As a partial response to post-Fukushima Near-Term Task Force (NTTF) Recommendation 2.1 from the Nuclear Regulatory Commission (NRC), several operating nuclear power plants commissioned seismic probabilistic risk assessment (SPRA) studies to evaluate the impact of modern seismic hazard estimates on seismic safety. The current study focuses on the structural response analysis performed for various structures at a single-unit General Electric (GE) Boiling Water Reactor (BWR) power plant in the Central and Eastern United States (CEUS). The structures considered include the Reactor Building, Turbine Building, Radwaste Building, and Emergency Diesel Generator Building.
Seismic structural response analysis, especially when involving Soil-Structure Interaction (SSI), can be one of the largest sources of unintended conservatism in seismic risk assessment. For the subject site, the relatively high re-evaluated seismic hazard combined with challenging and influential site geotechnical characteristics, especially deep embedment in soft soils with multiple structures in close proximity to each other, presented an opportunity where refinement could pay large dividends on demonstrating risk reduction. For these reasons, detailed probabilistic SSI analysis was performed for the Reactor Building complex structures using an integrated 3D Finite Element (FE) model and considering soil embedment and structure-soil-structure interaction (SSSI) effects.
Probabilistic SSI analysis for the subject site involved four major steps: (1) development of mediancentered structural 3D FE and SSI models; (2) development of a suite of earthquake ground motions and randomization of soil and structure model properties; (3) SSI analysis with comparative, confirmatory, and sensitivity studies/assessments; and (4) results post-processing to quantify local seismic demands, especially in-structure response spectra (ISRS).
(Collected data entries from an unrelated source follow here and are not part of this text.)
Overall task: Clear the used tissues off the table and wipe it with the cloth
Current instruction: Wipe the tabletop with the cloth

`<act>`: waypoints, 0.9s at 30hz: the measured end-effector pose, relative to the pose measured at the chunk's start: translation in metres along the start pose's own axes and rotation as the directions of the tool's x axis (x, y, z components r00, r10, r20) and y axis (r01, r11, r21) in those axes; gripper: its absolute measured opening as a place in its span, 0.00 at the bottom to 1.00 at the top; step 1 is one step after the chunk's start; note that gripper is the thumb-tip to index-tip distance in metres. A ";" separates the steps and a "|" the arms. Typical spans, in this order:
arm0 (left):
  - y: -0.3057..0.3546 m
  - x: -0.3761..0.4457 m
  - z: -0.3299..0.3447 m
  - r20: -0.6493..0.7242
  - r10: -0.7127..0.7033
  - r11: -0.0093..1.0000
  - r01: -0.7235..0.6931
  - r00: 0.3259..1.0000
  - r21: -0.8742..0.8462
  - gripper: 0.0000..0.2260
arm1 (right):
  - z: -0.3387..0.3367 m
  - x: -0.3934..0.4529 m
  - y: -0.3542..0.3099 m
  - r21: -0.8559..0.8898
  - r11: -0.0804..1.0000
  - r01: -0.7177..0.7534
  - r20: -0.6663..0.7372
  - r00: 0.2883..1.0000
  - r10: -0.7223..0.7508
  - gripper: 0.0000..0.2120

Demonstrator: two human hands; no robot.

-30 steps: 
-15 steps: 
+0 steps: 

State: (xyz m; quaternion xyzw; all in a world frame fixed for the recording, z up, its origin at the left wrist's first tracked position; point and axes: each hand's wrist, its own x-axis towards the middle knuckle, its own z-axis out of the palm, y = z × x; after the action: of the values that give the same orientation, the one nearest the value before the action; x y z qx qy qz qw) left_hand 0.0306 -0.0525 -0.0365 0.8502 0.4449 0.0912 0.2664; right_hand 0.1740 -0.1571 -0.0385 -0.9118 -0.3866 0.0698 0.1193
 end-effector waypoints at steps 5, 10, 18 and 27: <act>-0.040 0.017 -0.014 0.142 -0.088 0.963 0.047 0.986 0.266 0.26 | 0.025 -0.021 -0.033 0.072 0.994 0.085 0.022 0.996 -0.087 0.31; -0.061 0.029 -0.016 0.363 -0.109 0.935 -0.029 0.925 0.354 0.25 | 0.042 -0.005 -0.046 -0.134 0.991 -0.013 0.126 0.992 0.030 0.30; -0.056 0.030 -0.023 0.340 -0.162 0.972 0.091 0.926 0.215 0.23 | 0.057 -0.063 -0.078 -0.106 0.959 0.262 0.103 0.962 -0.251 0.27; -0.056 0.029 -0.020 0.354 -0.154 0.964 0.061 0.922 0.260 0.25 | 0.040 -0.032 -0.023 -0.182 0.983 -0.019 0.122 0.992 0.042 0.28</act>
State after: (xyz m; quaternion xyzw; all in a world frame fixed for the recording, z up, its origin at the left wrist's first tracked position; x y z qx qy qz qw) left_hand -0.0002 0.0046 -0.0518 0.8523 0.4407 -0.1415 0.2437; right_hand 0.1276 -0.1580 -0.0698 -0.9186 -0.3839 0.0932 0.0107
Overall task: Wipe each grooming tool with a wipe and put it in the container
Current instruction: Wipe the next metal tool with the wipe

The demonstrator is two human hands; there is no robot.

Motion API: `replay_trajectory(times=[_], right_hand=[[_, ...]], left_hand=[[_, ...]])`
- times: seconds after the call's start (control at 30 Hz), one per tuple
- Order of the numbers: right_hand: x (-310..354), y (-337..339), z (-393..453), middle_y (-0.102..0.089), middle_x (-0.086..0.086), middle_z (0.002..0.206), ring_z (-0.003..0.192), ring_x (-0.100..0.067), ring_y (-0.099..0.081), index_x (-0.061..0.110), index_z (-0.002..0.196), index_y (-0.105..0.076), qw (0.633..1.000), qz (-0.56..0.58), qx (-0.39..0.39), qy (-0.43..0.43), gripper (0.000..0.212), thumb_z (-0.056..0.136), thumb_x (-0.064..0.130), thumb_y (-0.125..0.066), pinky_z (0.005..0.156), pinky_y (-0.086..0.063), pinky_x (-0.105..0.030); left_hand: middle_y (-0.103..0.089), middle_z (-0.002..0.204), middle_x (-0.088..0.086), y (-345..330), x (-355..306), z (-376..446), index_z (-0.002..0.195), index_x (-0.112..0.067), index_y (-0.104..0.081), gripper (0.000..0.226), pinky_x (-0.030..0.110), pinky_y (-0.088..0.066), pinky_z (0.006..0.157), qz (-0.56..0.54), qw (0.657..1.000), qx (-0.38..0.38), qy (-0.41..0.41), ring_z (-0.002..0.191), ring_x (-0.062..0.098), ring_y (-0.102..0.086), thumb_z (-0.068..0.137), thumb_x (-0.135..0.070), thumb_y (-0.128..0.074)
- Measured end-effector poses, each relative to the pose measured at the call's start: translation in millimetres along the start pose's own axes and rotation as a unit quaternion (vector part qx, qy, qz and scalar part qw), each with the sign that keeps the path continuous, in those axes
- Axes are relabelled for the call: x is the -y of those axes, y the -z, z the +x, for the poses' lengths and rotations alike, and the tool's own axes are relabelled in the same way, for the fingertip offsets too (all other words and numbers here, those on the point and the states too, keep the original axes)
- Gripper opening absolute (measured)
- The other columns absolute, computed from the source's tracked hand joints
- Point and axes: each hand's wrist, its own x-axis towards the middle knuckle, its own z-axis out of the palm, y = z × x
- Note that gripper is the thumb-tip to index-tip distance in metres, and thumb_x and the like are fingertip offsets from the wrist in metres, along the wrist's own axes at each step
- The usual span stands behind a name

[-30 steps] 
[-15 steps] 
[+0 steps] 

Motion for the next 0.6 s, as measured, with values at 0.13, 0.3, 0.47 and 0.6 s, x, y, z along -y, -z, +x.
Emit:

The focus of the presentation is on development of the median-centered SSI models and the treatment of variability in the soil and structure model properties for probabilistic analysis. Thirty probabilistic SSI analyses were performed for the combined Reactor Building complex using SC-SASSI, which allows for efficient probabilistic analysis of large SSI models through the use of high performance computing. It is demonstrated that detailed probabilistic SSI analysis is a feasible alternative to traditional deterministic analysis, even when considering the combination of key challenges involving embedment, soft soils, high-frequency hazard, and coupled buildings.